Sparse Matrices

This chapter describes functions for the construction and manipulation of sparse matrices, matrices which are populated primarily with zeros and contain only a few non-zero elements. Sparse matrices often appear in the solution of partial differential equations. It is beneficial to use specialized data structures and algorithms for storing and working with sparse matrices, since dense matrix algorithms and structures can be prohibitively slow and use huge amounts of memory when applied to sparse matrices.

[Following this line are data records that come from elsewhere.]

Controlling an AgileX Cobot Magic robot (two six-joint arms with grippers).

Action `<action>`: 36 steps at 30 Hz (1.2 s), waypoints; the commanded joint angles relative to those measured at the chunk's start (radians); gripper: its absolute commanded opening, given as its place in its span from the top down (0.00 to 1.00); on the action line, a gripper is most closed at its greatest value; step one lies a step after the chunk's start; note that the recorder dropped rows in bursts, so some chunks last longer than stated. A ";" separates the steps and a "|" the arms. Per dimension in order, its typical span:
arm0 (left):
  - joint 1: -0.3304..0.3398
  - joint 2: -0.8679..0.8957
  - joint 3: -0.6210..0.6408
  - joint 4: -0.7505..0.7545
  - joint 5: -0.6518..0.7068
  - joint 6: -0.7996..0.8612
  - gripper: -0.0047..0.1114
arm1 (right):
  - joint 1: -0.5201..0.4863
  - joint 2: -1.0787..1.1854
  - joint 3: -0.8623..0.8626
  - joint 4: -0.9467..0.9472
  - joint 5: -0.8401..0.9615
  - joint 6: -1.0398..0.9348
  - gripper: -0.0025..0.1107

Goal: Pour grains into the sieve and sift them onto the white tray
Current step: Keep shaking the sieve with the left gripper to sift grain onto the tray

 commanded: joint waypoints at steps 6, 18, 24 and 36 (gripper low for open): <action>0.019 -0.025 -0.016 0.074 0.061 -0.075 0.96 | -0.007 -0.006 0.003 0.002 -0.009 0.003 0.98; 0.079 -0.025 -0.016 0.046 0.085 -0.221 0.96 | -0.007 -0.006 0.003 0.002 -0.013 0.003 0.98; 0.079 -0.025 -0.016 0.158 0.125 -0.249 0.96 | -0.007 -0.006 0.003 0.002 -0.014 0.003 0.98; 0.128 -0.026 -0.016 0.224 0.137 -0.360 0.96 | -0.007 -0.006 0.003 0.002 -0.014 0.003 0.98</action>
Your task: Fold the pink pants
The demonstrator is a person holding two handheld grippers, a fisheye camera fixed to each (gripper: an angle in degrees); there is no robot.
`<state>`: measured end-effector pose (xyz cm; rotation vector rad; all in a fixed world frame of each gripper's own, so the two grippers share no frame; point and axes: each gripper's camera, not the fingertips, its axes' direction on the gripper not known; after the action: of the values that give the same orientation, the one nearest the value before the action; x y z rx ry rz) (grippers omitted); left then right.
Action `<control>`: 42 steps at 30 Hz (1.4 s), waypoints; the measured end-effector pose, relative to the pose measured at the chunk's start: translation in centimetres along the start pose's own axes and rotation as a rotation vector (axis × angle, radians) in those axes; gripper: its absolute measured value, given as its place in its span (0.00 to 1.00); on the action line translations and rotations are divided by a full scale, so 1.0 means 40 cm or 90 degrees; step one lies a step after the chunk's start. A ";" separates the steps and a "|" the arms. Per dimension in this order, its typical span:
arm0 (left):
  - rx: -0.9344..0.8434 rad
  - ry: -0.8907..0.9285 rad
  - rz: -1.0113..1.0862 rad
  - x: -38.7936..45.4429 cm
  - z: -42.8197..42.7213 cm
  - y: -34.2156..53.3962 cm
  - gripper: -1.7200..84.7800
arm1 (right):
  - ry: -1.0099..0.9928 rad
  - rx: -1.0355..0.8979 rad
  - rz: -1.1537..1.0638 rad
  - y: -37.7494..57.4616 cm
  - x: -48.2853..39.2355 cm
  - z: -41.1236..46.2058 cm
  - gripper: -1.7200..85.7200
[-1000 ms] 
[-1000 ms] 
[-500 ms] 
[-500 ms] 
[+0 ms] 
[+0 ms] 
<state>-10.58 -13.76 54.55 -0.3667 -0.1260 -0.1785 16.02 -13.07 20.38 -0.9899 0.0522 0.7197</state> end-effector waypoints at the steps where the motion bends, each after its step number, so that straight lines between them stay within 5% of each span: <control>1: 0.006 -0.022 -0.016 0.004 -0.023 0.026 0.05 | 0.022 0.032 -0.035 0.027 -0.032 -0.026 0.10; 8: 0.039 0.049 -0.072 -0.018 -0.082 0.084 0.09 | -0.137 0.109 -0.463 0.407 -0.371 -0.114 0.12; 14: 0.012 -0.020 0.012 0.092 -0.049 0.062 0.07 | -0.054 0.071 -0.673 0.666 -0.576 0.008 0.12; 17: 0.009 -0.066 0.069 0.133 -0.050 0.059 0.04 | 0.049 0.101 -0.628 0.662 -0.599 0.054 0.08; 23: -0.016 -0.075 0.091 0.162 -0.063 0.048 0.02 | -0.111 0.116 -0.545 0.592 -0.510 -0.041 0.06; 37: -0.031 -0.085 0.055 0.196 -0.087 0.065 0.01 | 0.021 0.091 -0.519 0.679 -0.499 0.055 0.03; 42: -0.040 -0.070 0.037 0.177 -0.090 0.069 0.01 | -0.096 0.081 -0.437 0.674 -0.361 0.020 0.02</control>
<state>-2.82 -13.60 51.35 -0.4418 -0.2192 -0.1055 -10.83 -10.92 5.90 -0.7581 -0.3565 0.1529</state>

The header file gsl_spmatrix.h contains the prototypes for the sparse matrix functions and related declarations.

Data types

All the functions are available for each of the standard data-types. The versions for double have the prefix gsl_spmatrix, Similarly the versions for single-precision float arrays have the prefix gsl_spmatrix_float. The full list of available types is given below,

Prefix

Type

gsl_spmatrix

double

gsl_spmatrix_float

float

gsl_spmatrix_long_double

long double

gsl_spmatrix_int

int

gsl_spmatrix_uint

unsigned int

gsl_spmatrix_long

long

gsl_spmatrix_ulong

unsigned long

gsl_spmatrix_short

short

gsl_spmatrix_ushort

unsigned short

gsl_spmatrix_char

char

gsl_spmatrix_uchar

unsigned char

gsl_spmatrix_complex

complex double

gsl_spmatrix_complex_float

complex float

gsl_spmatrix_complex_long_double

complex long double

Sparse Matrix Storage Formats

GSL currently supports three storage formats for sparse matrices: the coordinate (COO) representation, compressed sparse column (CSC) and compressed sparse row (CSR) formats. These are discussed in more detail below. In order to illustrate the different storage formats, the following sections will reference this M-by-N sparse matrix, with M=4 and N=5:

\begin{pmatrix}
  9 & 0 & 0 & 0 & -3 \\
  4 & 7 & 0 & 0 & 0 \\
  0 & 8 & -1 & 8 & 0 \\
  4 & 0 & 5 & 6 & 0
\end{pmatrix}

The number of non-zero elements in the matrix, also abbreviated as nnz is equal to 10 in this case.

Coordinate Storage (COO)

The coordinate storage format, also known as triplet format, stores triplets (i,j,x) for each non-zero element of the matrix. This notation means that the (i,j) element of the matrix A is A_{ij} = x. The matrix is stored using three arrays of the same length, representing the row indices, column indices, and matrix data. For the reference matrix above, one possible storage format is:

data

9

7

4

8

-3

-1

8

5

6

4

row

0

1

1

2

0

2

2

3

3

3

col

0

1

0

1

4

2

3

2

3

0

Note that this representation is not unique - the coordinate triplets may appear in any ordering and would still represent the same sparse matrix. The length of the three arrays is equal to the number of non-zero elements in the matrix, nnz, which in this case is 10. The coordinate format is extremely convenient for sparse matrix assembly, the process of adding new elements, or changing existing elements, in a sparse matrix. However, it is generally not suitable for the efficient implementation of matrix-matrix products, or matrix factorization algorithms. For these applications it is better to use one of the compressed formats discussed below.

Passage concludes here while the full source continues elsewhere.